Hi *,
we're facing an obsure problem with a fresh bcache setup:
After creating a 8TB (netto) RAID5 device (hardware RAID controller),
setting it up for bcache (using an existing cache set) and populating
it with data, we got struck by massive dmesg reports of "[sdx] Bad
block number requested" during writeback of dirty data. Both with our
4.1.x kernel, as well as a 4.9.8 kernel.
After recreating the backing store with 3 TB (netto) and recreating
the bcache setup, population went without any noticable errors.

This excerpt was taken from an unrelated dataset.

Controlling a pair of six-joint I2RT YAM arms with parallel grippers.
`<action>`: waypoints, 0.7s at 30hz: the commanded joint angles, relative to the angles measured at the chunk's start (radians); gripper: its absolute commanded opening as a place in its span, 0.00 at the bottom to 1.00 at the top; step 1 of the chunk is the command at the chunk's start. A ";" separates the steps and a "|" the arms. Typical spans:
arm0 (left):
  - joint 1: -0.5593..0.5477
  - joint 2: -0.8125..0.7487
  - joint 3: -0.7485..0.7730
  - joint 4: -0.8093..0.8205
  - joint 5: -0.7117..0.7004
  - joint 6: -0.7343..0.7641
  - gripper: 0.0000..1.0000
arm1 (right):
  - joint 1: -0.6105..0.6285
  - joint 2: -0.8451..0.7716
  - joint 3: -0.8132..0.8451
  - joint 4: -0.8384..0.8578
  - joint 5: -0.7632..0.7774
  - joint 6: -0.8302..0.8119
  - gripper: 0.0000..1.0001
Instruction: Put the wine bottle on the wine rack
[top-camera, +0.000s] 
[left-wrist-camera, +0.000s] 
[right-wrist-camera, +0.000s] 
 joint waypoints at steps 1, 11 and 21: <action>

While the 8TB device was populated with only the same amount of data
(2.7 TB), block placement was probably across all of the 8TB space
available.
Another parameter catching the eye is block sizes - the 8 TB backing
store was created in a way such that 4k block size was exposed to the
OS, while the 3 TB backing store was created so that 512b block size
was reported. The caching set is on a PCI SSD with 512b block size.
So with backing:4k and cache:512b and 8 TB backing store size, bcache
went mad during writeback ("echo 0 > writeback_running" immediately
made the messages stop). With backing:512b and cache:512b and 3 TB
backing store size, we had no error reports at all.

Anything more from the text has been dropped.